**Aim of the task:**
Find every line of the listing below where "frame" appears, and copy it.

**Data extracts:**
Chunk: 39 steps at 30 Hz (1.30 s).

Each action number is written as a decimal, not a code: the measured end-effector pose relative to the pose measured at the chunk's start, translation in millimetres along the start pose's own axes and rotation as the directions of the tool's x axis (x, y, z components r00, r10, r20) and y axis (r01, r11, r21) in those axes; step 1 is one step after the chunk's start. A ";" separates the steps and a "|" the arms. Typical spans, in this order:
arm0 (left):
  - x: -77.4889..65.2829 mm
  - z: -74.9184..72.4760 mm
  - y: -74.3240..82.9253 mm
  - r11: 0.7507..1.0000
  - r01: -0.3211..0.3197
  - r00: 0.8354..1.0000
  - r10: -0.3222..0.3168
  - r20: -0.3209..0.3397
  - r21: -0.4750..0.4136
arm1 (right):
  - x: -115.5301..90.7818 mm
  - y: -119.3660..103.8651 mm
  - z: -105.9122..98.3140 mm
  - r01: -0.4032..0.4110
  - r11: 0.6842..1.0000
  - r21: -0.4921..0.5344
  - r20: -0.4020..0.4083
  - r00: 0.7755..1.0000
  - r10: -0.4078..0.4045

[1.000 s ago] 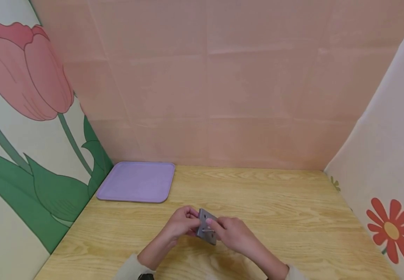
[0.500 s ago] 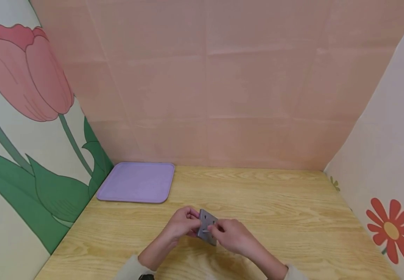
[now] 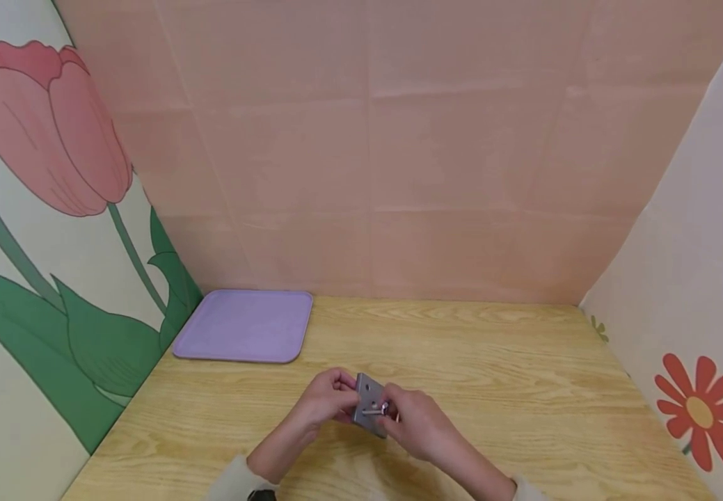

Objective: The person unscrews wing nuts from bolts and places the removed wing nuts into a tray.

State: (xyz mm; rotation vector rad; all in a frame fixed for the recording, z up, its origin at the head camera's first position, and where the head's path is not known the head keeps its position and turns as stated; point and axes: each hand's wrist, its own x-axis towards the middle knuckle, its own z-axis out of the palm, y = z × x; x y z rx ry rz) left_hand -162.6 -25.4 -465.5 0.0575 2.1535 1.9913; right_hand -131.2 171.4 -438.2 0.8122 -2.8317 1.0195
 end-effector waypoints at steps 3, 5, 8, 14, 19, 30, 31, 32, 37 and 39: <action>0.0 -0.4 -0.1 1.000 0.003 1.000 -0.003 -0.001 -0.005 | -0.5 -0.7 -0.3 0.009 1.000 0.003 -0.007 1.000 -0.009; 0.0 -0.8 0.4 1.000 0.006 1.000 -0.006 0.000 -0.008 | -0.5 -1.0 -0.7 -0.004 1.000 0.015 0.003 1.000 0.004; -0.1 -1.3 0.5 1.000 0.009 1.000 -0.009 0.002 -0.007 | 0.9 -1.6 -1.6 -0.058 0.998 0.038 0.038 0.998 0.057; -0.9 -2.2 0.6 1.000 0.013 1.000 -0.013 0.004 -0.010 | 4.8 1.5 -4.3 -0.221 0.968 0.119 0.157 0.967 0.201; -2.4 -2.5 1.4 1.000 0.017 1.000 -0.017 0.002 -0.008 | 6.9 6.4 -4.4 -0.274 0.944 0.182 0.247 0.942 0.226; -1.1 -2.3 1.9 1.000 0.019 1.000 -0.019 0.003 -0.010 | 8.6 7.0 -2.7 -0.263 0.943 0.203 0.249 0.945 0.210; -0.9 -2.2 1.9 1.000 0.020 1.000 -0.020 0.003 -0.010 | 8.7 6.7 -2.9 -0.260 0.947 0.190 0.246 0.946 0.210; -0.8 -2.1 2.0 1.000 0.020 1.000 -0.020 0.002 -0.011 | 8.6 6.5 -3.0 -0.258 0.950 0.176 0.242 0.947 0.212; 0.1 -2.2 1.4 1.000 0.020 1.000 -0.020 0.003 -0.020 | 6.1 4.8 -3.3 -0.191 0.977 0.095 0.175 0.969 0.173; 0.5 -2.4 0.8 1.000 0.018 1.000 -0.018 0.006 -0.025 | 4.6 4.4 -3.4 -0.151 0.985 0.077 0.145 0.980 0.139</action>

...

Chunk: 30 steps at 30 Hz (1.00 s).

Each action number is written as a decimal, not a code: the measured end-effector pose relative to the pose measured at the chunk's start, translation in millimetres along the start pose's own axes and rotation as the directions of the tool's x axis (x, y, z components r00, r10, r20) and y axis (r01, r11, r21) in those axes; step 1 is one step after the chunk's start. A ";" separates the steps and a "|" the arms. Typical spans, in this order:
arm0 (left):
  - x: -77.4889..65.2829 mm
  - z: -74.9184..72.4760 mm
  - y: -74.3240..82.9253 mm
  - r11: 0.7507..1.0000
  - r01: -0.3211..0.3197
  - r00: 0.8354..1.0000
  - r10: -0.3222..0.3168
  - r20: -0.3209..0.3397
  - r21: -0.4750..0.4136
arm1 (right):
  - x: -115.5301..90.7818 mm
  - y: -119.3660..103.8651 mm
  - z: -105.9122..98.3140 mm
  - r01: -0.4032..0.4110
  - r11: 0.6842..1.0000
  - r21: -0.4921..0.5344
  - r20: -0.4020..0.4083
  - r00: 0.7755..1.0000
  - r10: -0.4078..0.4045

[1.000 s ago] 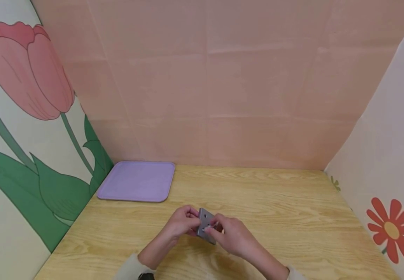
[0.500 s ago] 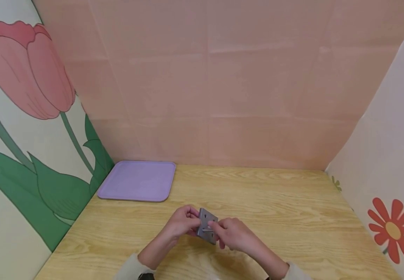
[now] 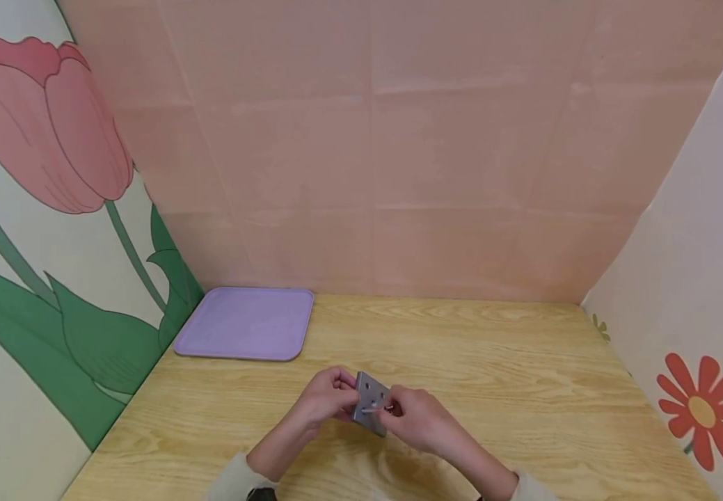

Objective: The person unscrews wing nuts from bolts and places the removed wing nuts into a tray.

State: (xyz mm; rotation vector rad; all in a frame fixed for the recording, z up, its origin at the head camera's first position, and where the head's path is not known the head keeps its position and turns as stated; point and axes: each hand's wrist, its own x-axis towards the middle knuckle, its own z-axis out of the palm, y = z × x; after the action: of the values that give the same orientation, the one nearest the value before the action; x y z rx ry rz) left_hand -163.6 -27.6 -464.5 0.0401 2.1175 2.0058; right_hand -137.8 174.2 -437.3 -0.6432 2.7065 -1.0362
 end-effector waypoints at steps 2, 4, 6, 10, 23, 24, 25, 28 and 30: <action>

**The answer:**
State: (xyz mm; rotation vector rad; all in a frame fixed for the recording, z up, its origin at the head camera's first position, and where the head's path is not known the head keeps its position and turns as stated; point and axes: each hand's wrist, its own x-axis towards the middle knuckle, its own z-axis out of the palm, y = z × x; x y z rx ry rz) left_hand -162.6 -25.4 -465.5 0.0575 2.1535 1.9913; right_hand -131.2 171.4 -438.2 0.8122 -2.8317 1.0195
State: (xyz mm; rotation vector rad; all in a frame fixed for the recording, z up, its origin at the head camera's first position, and where the head's path is not known the head keeps its position and turns as stated; point and axes: each hand's wrist, its own x-axis towards the middle knuckle, its own z-axis out of the palm, y = z × x; after the action: of the values that give the same orientation, the one nearest the value before the action; x y z rx ry rz) left_hand -163.6 -27.6 -464.5 0.0401 2.1175 2.0058; right_hand -137.8 174.2 -437.3 -0.6432 2.7065 -1.0362

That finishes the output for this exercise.